Assignment
Please set down each of the lines below once more, exactly, omitting all pictures.

----- Source information

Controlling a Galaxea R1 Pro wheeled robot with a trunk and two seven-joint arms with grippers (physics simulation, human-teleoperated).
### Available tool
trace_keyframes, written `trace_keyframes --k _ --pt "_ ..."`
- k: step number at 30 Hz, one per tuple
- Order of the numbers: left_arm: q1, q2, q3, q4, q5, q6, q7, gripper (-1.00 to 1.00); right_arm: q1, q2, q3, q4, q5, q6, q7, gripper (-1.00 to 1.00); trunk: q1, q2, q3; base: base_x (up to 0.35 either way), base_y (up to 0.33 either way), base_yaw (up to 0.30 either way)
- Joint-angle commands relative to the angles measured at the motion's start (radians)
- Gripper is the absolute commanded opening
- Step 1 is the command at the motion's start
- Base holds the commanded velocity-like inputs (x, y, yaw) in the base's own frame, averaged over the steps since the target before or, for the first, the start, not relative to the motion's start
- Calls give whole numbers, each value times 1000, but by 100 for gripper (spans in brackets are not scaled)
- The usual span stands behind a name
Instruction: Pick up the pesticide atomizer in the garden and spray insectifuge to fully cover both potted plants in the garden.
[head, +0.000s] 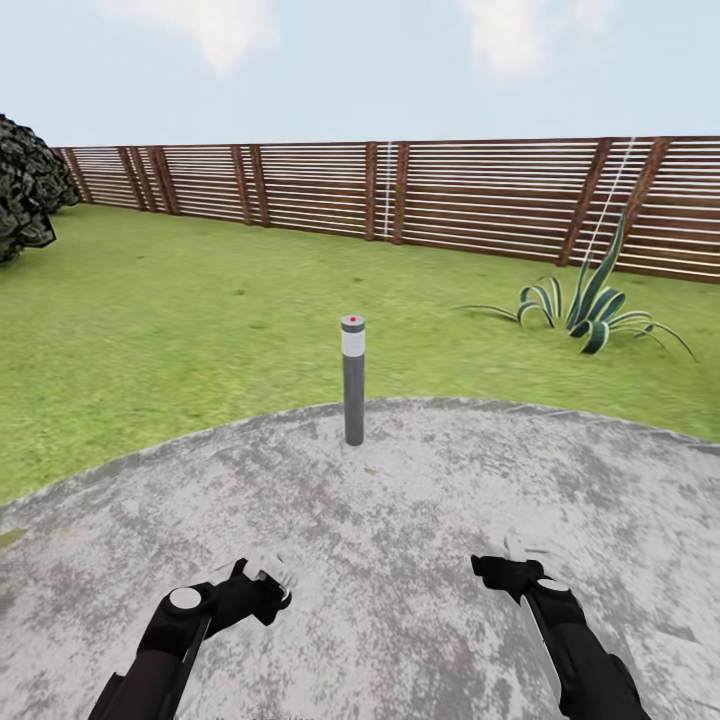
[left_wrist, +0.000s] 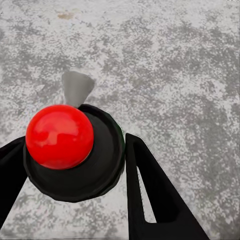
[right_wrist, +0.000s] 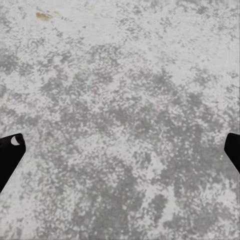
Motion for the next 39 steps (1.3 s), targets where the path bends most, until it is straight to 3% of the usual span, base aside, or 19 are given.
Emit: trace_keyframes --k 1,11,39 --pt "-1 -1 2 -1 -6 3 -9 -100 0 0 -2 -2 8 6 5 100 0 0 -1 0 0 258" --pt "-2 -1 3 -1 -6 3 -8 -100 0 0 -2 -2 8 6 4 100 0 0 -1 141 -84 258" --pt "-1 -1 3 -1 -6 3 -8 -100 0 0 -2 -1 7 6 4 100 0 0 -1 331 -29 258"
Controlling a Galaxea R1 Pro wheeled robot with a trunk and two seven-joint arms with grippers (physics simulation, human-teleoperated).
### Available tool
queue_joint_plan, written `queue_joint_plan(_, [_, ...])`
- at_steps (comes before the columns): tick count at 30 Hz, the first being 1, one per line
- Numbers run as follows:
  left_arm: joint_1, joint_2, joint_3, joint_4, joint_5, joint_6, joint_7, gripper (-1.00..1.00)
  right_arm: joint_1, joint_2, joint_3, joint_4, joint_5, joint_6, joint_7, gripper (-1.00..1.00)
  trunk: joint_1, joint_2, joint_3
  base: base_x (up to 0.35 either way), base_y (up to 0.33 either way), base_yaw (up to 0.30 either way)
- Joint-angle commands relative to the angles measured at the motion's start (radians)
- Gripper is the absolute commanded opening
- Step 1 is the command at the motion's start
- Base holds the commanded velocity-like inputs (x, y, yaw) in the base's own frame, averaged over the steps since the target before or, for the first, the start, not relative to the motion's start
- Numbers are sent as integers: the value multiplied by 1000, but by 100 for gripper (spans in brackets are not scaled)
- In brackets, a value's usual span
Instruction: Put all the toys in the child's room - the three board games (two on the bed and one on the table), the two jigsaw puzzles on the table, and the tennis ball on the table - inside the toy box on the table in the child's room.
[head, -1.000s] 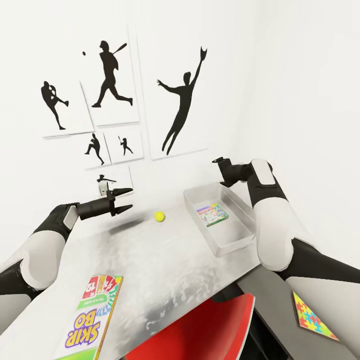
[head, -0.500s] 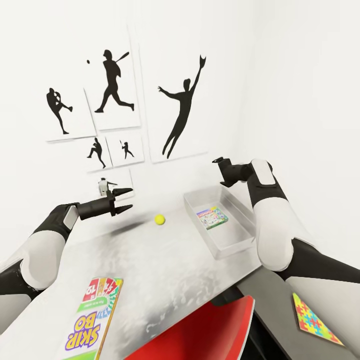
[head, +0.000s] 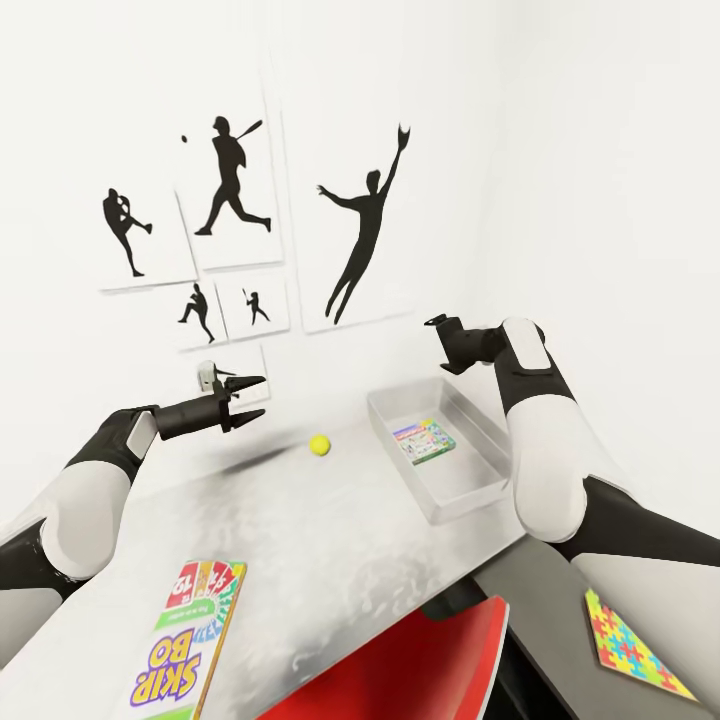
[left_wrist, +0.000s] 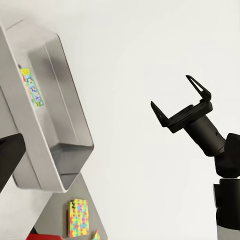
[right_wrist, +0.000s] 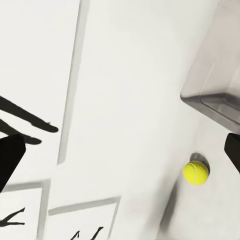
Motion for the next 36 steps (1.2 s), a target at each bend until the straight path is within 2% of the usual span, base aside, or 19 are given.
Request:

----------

Reply to the exercise
Controlling a Galaxea R1 Pro wheeled robot with a trunk and two seven-joint arms with grippers (physics simulation, human-teleoperated).
### Available tool
trace_keyframes, written `trace_keyframes --k _ --pt "_ ..."`
- k: step number at 30 Hz, one per tuple
- Order of the numbers: left_arm: q1, q2, q3, q4, q5, q6, q7, gripper (-1.00 to 1.00); right_arm: q1, q2, q3, q4, q5, q6, q7, gripper (-1.00 to 1.00); trunk: q1, q2, q3; base: base_x (up to 0.35 either way), base_y (up to 0.33 either way), base_yaw (up to 0.30 either way)
- Joint-angle commands relative to the angles measured at the motion's start (radians)
- Gripper is the absolute commanded opening
- Step 1 is the command at the motion's start
- Base holds the commanded velocity-like inputs (x, y, yaw) in the base's own frame, averaged over the steps since the target before or, for the first, the start, not relative to the motion's start
- Calls give whole numbers, each value times 1000, but by 100 for gripper (spans in brackets are not scaled)
- The usual span stands behind a name
Instruction: Pick up the pesticide atomizer in the garden and spray insectifuge to fully cover both potted plants in the garden.
[head, +0.000s] 
[left_wrist, +0.000s] 
[right_wrist, +0.000s] 
Motion for the next 39 steps (1.3 s), targets where the path bends most, until it is straight to 3% of the usual span, base aside, or 19 are given.
Emit: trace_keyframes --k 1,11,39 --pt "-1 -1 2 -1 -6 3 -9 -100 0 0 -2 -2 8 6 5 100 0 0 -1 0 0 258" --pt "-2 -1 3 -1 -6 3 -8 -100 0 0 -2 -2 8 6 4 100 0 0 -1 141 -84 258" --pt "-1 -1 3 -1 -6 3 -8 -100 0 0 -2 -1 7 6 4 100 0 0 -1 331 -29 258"
Controlling a Galaxea R1 Pro wheeled robot with a trunk and two seven-joint arms with grippers (physics simulation, human-teleoperated).
### Available tool
queue_joint_plan, written `queue_joint_plan(_, [_, ...])`
- at_steps (comes before the columns): tick count at 30 Hz, the first being 1, one per line
- Numbers run as follows:
  left_arm: joint_1, joint_2, joint_3, joint_4, joint_5, joint_6, joint_7, gripper (-1.00..1.00)
  right_arm: joint_1, joint_2, joint_3, joint_4, joint_5, joint_6, joint_7, gripper (-1.00..1.00)
  trunk: joint_1, joint_2, joint_3
  base: base_x (up to 0.35 either way), base_y (up to 0.33 either way), base_yaw (up to 0.30 either way)
- Joint-angle commands relative to the angles measured at the motion's start (radians)
- Gripper is the absolute commanded opening
- Step 1 is the command at the motion's start
- Base holds the commanded velocity-like inputs (x, y, yaw) in the base's own frame, averaged over the steps since the target before or, for the first, the start, not relative to the motion's start
- Numbers are sent as integers: the value multiplied by 1000, but by 100 for gripper (spans in brackets are not scaled)
- In brackets, a value's usual span
Instruction: Put all the toys in the child's room - the three board games (two on the bed and one on the table), the two jigsaw puzzles on the table, and the tennis ball on the table - inside the toy box on the table in the child's room.
[head, -1.000s] 
[head, -0.500s] 
[head, +0.000s] 
[left_wrist, +0.000s] 
[right_wrist, +0.000s] 
Motion for the next 36 steps (1.2 s), a target at each bend until the straight path is within 2% of the usual span, base aside, or 19 are given.
Request:

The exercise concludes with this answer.